It may seem unfathomable that a Boeing 777 could simply vanish. But that’s what happened last weekend. A Malaysia Airlines jet with more than 230 people on board disappeared during a flight from Kuala Lumpur to Beijing. Controllers lost contact with the plane. No mayday, nothing.
When a large airliner crashes into a body of water, it leaves a hell of a mess. That was most certainly the case with Swissair 111, which slammed into the ocean six nautical miles off Peggys Cove, N.S., on the night of Sept. 2, 1998. Over the course of 41/2 years, I directed a detailed film about the investigation, and saw more pieces of broken airplane than I care to remember.
The MD-11 wide body jet had 229 people on board. No one survived when it hit the water at several hundred kilometres per hour. At impact, investigators believe, it was 20 degrees nose-down and banked 110 degrees.
One of the sleuths said to me that the destruction was akin to what happens when a Coke bottle is dropped from a 10-storey building. In the case of a tube hitting the water at that speed, the water would be like cement and it would fill the tube with such incredible force that it would blow it apart. Swissair 111 broke into about two million pieces in a third of second.
Some parts of the plane were intact, such as the landing gear, built to withstand the weight of touchdown and taxiing. The bulkhead separating the flight deck from the rest of the plane and the cockpit door were dirty, but virtually undamaged. Investigator Don Enns told me that was the result of a Swissair-specific modification to thwart terrorism. This was pre-9/11, but European airlines and airports had often been the targets of bombings and hijackings. Swissair had reinforced the bulkhead and cockpit door with Kevlar, making them bulletproof. When they hit the water, they didn’t break apart.
Sadly, the people did. Eventually, forensic experts identified the remains of everyone on board, and the Transportation Safety Board of Canada recovered 98 per cent of the wreckage from the ocean floor.
One piece of the debris told a powerful story. In the reconstructed cockpit, the co-pilot’s seat belt was torn in two, evidence that he was in his seat, strapped in, flying the plane. The captain’s seat was pushed back, in what’s called the “egress position.” His seat belt showed no sign of ripping. Investigators believed he may have been trying to fight the fire that had doomed the aircraft, melting the cockpit ceiling and crippling the electronic flight instruments. The last known action in the cockpit was approximately a minute before impact, when the No. 2 engine was shut down, perhaps because of a false indication of an engine fire. Sixty seconds later was mass destruction. The gruesome debris would haunt local residents who rushed out to sea looking for survivors.

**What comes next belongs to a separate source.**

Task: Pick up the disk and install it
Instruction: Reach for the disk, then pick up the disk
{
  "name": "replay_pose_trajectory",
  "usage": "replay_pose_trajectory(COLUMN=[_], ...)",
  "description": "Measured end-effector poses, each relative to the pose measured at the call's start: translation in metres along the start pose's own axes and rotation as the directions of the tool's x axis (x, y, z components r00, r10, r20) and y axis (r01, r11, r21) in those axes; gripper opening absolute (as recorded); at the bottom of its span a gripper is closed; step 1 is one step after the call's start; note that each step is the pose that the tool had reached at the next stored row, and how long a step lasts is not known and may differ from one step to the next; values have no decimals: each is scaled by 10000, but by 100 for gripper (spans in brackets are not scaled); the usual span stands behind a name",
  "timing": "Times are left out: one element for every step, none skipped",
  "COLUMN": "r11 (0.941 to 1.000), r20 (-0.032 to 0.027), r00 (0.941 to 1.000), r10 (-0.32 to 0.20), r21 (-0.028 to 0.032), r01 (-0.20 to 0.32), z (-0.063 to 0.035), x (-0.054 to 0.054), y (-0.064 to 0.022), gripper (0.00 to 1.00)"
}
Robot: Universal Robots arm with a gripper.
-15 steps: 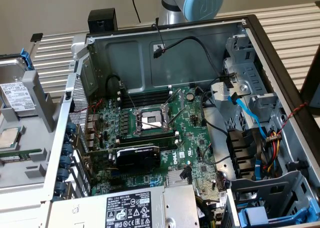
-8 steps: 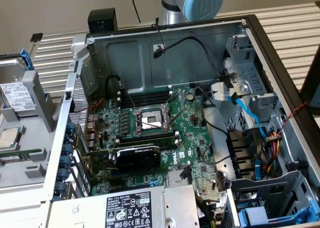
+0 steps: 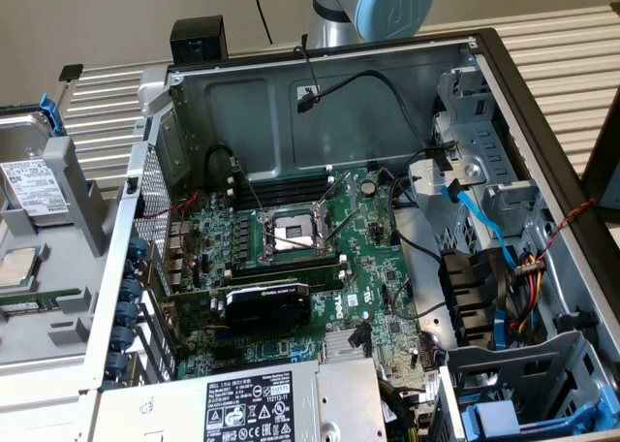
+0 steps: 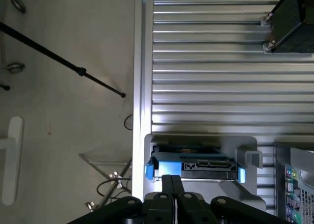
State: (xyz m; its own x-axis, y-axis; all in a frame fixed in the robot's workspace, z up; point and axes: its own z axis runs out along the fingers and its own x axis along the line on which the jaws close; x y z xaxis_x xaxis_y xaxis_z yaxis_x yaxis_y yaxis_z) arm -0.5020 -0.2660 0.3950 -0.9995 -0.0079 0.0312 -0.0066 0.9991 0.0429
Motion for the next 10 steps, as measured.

Had the jet gone down an hour or three further into its New York-Geneva flight plan, out over the Atlantic, it too might have vanished, or have been extraordinarily difficult to find. It also might have prevented investigators from extracting a long list of safety lessons from the incident. The key finding from Swissair 111 turned out to be the startling fact that the cover material on insulation blankets beneath the skin of the plane was flammable. It burned like crazy. As a result, thousands of aircraft were stripped down and reinsulated with non-flammable material.
Crashes kill people, which is terrible. But they also teach us things to save lives in the future. Finding Malaysia Airlines flight MH370 won’t just provide closure for families and friends – it will help us understand what happened and why.
Howard Green is host of Headline on BNN. He directed and wrote The Investigation of Swissair 111.